Geilenkirchen: Bis zum August 2013 rund 150 U3-Plätze

Geilenkirchen: Bis zum August 2013 rund 150 U3-Plätze

Die Verfassungsbeschwerden verschiedener Städte und Kreise in Nordrhein-Westfalen gegen finanzielle Folgen des Kinderförderungsgesetzes haben am Dienstag Erfolg gezeigt.

Das heißt, die für 2013 verfügte Betreuungspflicht von Kindern auch unter drei Jahren Lebensalter in den Tageseinrichtungen und in der Kindertagespflege müssen die öffentlichen Träger nicht allein finanziell stemmen.

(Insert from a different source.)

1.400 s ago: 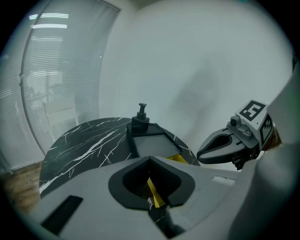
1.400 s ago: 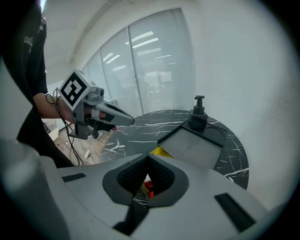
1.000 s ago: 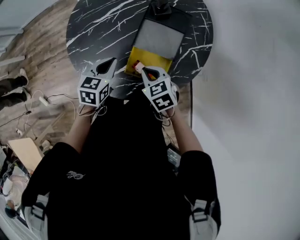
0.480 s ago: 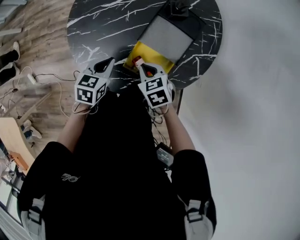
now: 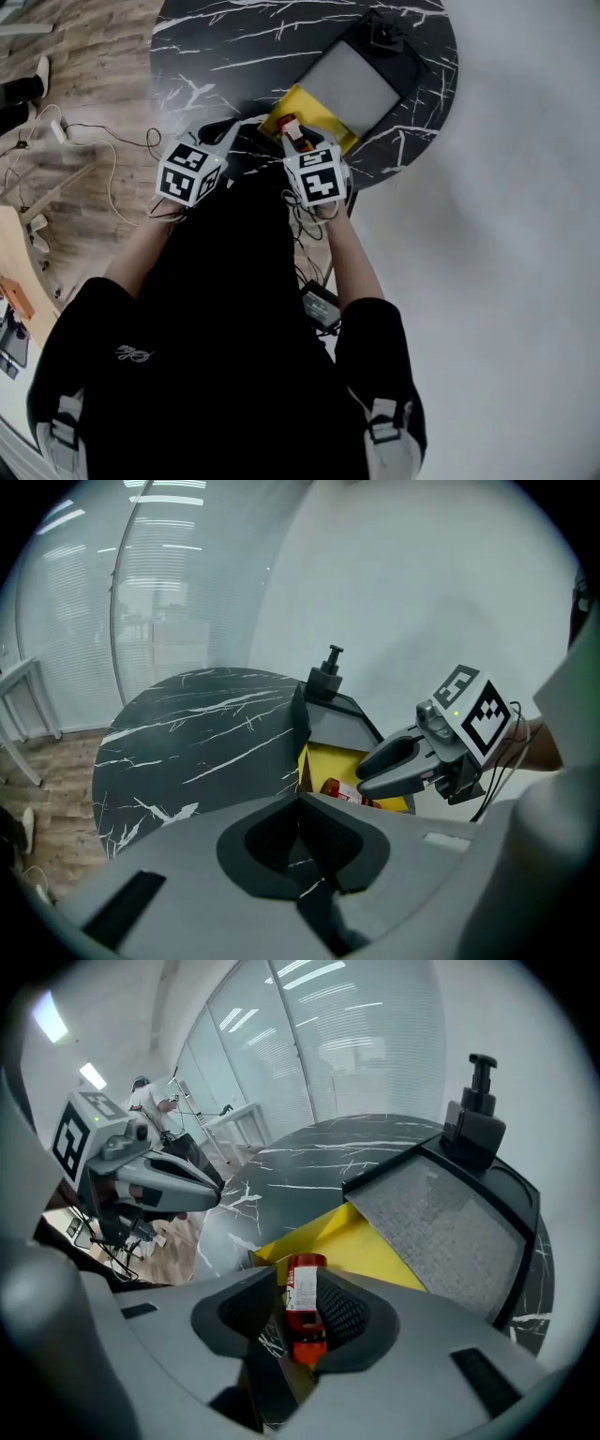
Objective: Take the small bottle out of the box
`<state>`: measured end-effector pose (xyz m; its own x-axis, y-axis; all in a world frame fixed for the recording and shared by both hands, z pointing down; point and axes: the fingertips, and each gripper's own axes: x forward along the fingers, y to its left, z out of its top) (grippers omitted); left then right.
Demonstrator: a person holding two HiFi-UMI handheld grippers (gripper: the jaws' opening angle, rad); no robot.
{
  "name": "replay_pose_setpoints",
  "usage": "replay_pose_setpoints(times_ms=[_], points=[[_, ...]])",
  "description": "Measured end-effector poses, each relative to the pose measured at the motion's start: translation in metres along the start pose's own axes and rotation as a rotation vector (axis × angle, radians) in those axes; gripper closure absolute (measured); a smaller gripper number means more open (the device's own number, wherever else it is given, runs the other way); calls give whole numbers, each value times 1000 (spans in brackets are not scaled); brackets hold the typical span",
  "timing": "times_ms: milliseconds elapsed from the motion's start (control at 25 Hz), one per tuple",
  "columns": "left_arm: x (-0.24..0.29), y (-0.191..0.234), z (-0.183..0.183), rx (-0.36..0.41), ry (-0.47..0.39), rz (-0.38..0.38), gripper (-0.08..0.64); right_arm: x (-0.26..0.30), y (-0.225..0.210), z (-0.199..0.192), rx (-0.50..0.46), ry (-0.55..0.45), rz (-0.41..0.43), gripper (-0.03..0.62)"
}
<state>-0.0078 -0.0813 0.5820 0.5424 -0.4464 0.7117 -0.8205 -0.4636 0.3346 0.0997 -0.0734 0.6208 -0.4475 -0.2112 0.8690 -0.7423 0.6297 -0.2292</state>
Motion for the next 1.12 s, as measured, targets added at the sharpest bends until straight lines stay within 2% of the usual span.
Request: replay_pose_setpoints(times_ms=[160,440,800,1120], points=[[0,-3,-5,-28,2,-22,561,11,-1,-4,52,55,33,419],[-1,7,-13,-51,5,-7,561,28,-3,-9,39,141,40,383],[-1,11,-14,-63,3,-13,561,50,-6,-17,58,244,20,391],[3,11,-8,-59,7,-20,561,62,-4,-17,67,251,63,356]])
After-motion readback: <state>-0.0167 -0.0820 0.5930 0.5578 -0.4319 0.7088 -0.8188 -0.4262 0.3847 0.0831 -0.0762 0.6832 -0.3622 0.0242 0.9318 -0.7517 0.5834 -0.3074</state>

In welcher Größenordnung für die Stadt Geilenkirchen nun der Haushaltsansatz entfällt, kann Beigeordneter Herbert Brunen „nicht sofort in Euro umrechnen”. Es bleibe dabei, den „Rechtsanspruch auf diese Kitaplätze bis zum 1. August 2013” sicherzustellen, „das Land muss sich aber nun an den Betriebskosten beteiligen”.

Die Stadt hat bislang schon 78 Plätze geschaffen, bis zum Stichtag würden es rund 150 sein, und zwar in den Tagesstätten aller Anbieter. Das zu überwachen, sei Aufgabe der Stadt als Träger der Jugendhilfe. Für die Einrichtung der U3-Plätze gilt noch das Förderprogramm des Bundes wegen rein baulicher Veränderungen. „Es ist auch nicht gesagt”, so Herbert Brunen, „dass sämtliche Kosten vom Land übernommen werden. Das haben die Richter ja offen gelassen.”

„Der Kreis begrüßt die Entscheidung des Verfassungsgerichtshofs”, sagte am Dienstag Dezernentin Liesel Machat auf Anfrage. Der Kreis Heinsberg ist zuständig für die Jugendhilfe in Gangelt und Übach-Palenberg.